Only one stretch of the records below should be repeated. It starts with the line containing "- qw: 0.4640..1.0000" and goes on through the line containing "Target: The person", exactly as written.

────

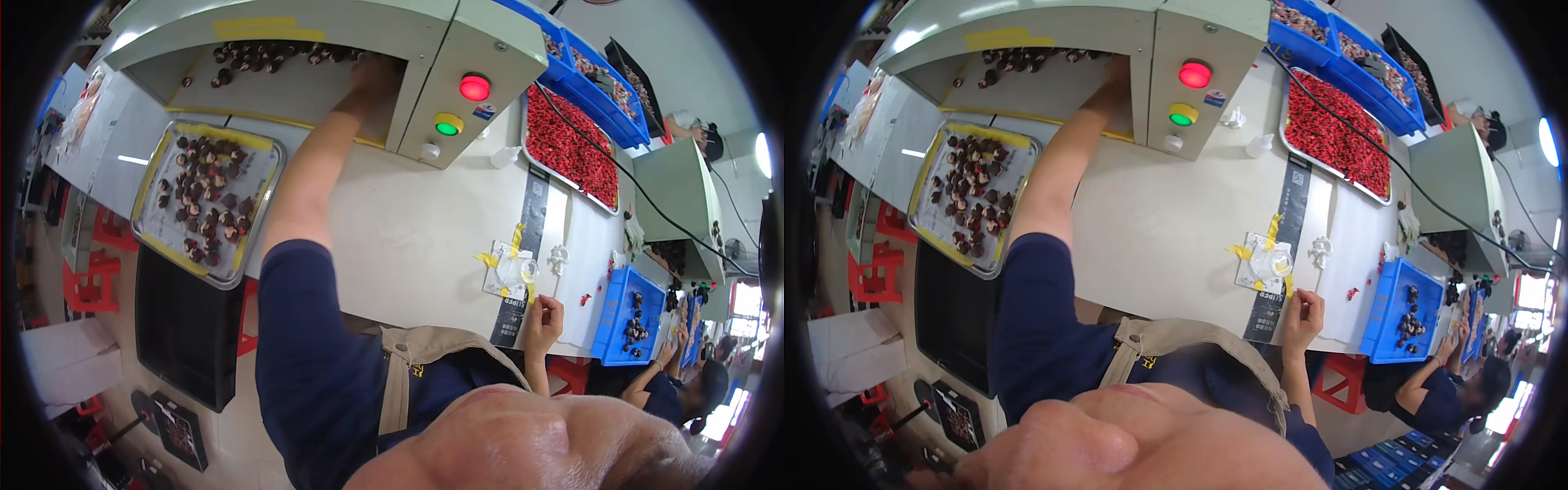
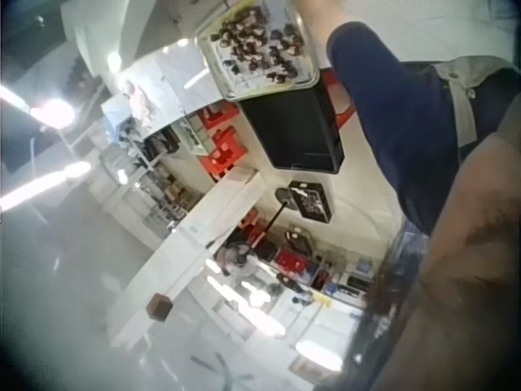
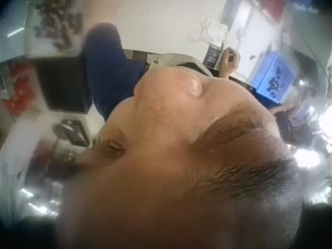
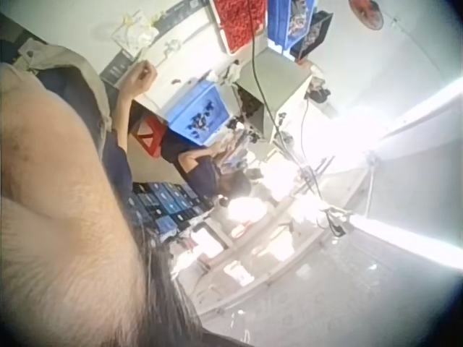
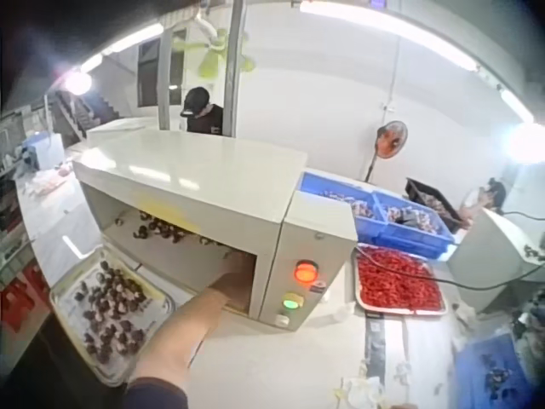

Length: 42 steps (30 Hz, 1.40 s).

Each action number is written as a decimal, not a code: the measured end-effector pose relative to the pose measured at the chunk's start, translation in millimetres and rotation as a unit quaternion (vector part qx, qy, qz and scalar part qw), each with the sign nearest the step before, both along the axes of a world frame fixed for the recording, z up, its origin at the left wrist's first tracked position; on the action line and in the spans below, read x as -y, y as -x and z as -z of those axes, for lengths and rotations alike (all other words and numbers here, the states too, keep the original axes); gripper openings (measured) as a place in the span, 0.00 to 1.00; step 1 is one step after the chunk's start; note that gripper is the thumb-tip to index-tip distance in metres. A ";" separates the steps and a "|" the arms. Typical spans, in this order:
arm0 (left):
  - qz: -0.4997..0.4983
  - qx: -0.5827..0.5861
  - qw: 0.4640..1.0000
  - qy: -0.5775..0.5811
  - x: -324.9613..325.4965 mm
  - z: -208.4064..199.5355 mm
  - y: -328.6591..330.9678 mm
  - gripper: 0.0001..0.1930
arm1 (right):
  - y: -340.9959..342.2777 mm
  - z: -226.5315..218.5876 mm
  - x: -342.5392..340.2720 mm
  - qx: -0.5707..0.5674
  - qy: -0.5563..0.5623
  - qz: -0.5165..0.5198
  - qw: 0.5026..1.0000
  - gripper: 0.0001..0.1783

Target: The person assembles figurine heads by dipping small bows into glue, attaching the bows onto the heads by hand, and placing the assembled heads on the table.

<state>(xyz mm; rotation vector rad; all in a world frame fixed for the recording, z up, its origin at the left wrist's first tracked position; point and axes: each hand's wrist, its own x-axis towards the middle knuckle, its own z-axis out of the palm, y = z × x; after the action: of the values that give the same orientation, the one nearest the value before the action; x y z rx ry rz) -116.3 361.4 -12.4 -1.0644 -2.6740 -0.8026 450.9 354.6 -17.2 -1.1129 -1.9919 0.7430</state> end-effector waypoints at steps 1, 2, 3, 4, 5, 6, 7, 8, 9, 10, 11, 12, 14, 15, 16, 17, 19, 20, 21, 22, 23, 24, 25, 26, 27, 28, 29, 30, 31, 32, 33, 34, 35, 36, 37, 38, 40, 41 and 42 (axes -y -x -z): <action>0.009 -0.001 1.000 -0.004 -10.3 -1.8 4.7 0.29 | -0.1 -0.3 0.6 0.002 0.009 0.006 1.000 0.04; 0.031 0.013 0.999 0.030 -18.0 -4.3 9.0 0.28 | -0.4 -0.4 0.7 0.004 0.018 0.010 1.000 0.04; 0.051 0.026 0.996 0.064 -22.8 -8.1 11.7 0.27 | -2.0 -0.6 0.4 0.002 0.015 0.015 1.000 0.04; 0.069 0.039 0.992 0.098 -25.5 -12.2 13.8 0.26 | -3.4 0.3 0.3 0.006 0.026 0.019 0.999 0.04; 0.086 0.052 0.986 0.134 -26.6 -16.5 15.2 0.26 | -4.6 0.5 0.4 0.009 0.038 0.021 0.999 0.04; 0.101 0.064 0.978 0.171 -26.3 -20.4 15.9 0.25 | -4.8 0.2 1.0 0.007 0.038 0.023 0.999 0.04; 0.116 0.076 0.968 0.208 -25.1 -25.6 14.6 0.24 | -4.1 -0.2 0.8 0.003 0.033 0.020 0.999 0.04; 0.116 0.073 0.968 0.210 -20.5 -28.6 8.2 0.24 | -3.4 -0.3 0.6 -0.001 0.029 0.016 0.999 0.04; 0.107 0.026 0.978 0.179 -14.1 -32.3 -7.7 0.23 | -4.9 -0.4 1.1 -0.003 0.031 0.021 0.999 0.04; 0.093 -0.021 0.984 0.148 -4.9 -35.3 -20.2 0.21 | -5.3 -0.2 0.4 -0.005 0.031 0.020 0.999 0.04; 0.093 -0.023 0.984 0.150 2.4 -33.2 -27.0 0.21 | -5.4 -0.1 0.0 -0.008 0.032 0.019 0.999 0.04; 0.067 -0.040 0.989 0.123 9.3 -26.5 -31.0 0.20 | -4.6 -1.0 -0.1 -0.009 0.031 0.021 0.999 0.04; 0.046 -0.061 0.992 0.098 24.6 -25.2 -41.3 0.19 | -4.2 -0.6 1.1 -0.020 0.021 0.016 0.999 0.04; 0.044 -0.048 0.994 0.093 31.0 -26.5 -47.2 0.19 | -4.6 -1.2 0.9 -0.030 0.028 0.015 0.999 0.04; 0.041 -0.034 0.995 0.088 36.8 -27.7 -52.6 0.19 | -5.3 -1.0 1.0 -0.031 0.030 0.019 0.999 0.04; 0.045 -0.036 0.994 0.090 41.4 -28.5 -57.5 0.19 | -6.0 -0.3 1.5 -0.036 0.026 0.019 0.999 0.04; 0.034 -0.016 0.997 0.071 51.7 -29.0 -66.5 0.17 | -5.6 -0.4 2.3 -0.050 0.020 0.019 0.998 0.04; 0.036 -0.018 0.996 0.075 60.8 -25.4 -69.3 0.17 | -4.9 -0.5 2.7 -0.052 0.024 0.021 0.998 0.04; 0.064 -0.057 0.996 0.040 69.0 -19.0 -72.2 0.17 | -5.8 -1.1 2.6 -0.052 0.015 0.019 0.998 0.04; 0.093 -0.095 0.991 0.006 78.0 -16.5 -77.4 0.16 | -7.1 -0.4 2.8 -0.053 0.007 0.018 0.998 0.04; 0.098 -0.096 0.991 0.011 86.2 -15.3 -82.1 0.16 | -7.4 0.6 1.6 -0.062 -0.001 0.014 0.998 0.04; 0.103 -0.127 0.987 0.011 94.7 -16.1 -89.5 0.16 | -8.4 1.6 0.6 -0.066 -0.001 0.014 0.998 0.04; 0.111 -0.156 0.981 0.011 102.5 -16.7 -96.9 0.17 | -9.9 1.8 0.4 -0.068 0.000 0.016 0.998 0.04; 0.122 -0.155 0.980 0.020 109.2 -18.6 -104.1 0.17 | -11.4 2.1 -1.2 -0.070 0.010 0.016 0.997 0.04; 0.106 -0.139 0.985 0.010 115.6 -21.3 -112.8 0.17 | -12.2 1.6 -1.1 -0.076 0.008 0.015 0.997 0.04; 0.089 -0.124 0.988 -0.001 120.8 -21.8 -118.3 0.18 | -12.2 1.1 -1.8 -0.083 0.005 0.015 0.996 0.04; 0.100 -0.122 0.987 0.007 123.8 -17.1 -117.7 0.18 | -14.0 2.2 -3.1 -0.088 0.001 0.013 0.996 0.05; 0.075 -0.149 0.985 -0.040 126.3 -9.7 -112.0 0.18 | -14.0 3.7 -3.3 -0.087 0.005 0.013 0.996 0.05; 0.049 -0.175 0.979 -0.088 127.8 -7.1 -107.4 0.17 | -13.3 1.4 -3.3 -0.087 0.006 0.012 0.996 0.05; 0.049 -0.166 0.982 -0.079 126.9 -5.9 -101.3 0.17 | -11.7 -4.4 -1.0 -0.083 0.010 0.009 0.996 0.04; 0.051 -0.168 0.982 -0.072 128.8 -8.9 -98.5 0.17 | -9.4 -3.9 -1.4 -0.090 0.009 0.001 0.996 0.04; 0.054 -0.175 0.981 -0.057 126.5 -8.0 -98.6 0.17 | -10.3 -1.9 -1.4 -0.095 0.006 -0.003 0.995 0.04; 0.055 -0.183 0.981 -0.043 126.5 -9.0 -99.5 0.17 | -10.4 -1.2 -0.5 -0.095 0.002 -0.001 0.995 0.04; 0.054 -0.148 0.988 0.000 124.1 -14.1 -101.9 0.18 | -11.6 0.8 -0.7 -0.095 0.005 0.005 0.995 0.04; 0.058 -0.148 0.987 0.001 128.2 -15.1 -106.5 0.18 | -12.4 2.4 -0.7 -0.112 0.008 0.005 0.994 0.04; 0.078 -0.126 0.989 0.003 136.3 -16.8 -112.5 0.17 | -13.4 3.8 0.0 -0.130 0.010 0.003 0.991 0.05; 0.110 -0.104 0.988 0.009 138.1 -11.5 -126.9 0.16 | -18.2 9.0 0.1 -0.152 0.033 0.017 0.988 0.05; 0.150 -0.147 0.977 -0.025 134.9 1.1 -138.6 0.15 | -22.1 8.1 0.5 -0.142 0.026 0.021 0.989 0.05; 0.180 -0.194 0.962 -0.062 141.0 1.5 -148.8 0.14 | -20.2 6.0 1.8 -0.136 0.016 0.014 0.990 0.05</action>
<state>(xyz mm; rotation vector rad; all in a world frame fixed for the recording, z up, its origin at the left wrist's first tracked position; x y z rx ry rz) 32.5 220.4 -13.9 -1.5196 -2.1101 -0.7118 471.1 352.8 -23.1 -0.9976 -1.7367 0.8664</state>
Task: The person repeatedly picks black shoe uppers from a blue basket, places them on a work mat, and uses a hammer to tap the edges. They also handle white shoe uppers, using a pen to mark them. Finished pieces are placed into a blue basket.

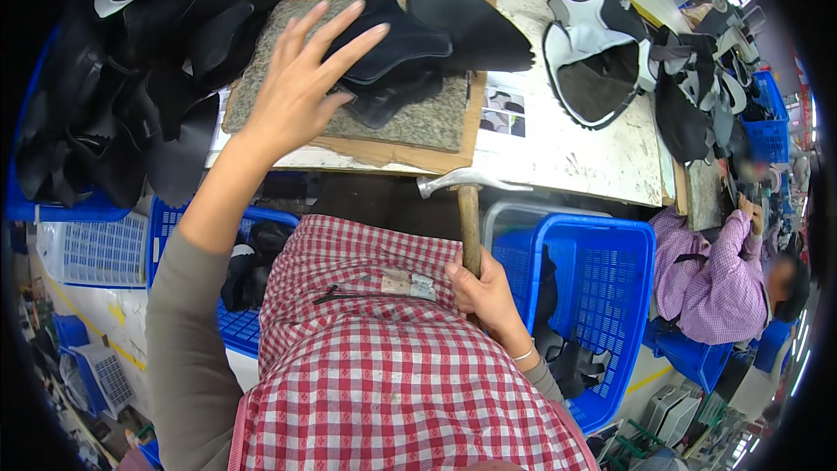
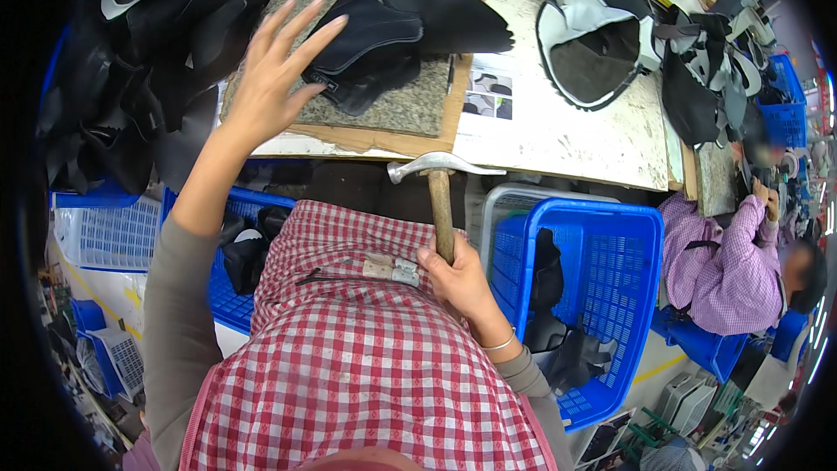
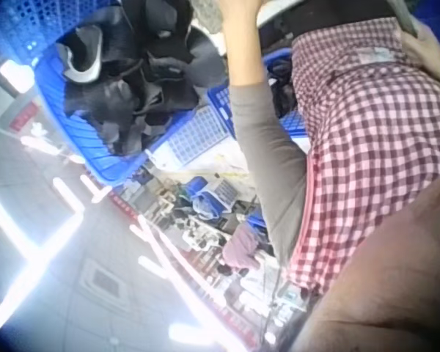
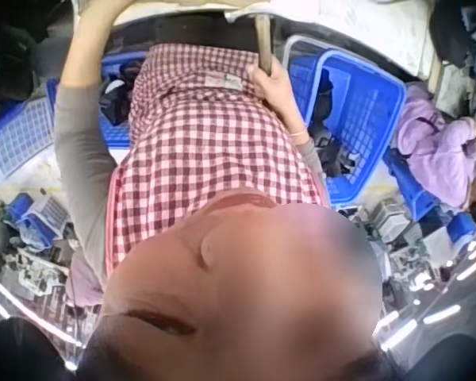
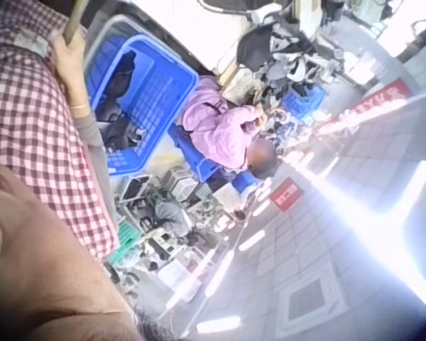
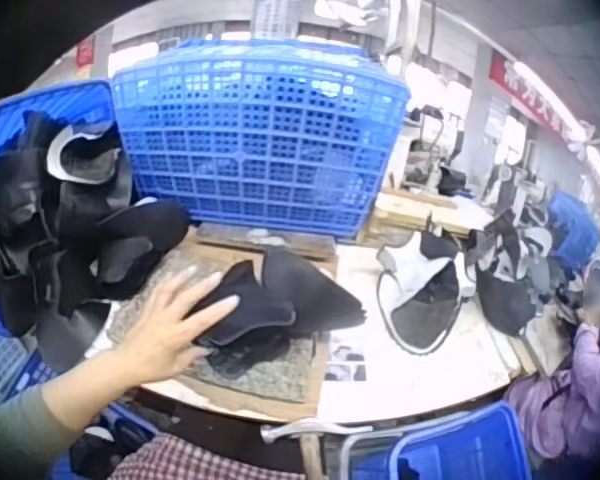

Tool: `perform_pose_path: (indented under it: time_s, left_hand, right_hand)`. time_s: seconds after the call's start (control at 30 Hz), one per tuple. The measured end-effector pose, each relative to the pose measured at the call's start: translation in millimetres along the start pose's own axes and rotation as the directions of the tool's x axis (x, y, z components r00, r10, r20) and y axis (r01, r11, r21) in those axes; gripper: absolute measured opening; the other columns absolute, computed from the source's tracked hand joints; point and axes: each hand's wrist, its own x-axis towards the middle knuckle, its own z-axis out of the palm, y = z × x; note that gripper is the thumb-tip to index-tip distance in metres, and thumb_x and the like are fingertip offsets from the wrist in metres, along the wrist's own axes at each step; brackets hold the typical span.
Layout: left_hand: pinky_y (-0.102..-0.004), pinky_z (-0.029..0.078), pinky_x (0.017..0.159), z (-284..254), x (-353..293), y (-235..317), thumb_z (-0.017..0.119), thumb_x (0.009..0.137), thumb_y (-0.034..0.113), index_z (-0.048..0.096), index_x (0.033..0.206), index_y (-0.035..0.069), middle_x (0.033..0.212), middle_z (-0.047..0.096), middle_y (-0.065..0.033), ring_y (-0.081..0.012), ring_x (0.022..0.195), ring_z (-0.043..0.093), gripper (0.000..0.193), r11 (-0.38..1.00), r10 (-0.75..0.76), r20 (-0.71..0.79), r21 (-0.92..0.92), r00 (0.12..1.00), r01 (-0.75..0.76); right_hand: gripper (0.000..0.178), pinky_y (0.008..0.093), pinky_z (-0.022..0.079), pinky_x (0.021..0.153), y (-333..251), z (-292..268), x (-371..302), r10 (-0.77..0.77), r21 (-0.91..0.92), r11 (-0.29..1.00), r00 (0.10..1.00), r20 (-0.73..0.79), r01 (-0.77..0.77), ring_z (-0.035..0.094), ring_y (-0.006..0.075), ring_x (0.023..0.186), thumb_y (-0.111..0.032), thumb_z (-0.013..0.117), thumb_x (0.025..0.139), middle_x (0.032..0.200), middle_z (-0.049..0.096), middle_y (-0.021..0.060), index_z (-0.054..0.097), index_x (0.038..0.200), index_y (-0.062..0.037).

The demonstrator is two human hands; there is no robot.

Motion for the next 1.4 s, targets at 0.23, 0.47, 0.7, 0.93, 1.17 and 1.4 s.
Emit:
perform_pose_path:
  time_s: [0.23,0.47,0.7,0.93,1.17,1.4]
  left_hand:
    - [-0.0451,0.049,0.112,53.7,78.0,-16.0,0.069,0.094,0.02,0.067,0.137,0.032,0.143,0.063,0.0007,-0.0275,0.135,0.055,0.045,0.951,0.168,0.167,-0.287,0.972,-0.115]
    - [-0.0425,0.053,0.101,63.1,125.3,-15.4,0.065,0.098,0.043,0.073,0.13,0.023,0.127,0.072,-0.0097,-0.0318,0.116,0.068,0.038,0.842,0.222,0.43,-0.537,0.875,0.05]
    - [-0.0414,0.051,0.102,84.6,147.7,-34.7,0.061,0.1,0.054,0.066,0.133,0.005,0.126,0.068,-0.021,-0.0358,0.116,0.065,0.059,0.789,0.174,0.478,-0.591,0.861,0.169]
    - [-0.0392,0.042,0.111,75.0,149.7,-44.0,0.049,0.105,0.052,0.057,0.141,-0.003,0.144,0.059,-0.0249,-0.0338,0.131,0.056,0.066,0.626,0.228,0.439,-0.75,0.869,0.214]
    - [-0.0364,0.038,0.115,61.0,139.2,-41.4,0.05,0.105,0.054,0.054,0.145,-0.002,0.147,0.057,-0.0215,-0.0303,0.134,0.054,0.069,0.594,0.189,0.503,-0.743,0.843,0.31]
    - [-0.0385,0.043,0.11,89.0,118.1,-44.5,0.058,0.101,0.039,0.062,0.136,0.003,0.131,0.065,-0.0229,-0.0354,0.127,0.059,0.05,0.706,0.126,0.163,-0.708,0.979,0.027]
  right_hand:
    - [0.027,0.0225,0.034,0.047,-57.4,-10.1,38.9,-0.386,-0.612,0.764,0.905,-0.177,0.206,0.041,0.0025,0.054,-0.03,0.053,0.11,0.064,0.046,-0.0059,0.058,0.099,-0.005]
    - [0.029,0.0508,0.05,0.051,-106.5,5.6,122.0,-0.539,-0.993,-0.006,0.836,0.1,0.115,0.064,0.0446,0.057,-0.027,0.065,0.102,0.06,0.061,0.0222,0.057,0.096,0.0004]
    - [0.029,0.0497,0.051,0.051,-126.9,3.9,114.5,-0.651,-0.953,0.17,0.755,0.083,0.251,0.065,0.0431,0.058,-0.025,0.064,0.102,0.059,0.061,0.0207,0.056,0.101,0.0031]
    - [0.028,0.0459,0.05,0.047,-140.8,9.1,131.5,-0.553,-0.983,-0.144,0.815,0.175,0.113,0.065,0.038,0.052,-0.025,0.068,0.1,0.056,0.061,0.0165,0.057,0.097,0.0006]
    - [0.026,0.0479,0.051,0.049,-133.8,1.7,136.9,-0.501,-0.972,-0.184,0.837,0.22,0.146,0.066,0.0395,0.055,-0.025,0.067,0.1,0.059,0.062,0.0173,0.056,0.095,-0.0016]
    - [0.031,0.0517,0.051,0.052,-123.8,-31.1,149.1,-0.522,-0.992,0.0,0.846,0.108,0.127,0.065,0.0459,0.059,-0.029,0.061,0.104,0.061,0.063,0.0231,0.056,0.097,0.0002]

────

Reply =>
  - qw: 0.4640..1.0000
  - qy: -0.5775..0.5811
  - x: -324.9613..325.4965 mm
  - z: -208.4064..199.5355 mm
  - y: -328.6591..330.9678 mm
  - gripper: 0.0001..0.1930
arm1 (right):
  - y: -340.9959..342.2777 mm
  - z: -226.5315..218.5876 mm
  - x: -342.5392..340.2720 mm
  - qx: -0.5707..0.5674
  - qy: -0.5563..0.5623
  - qz: -0.5165..0.5198
  - qw: 0.5026..1.0000
  - gripper: 0.0001..0.1783

Target: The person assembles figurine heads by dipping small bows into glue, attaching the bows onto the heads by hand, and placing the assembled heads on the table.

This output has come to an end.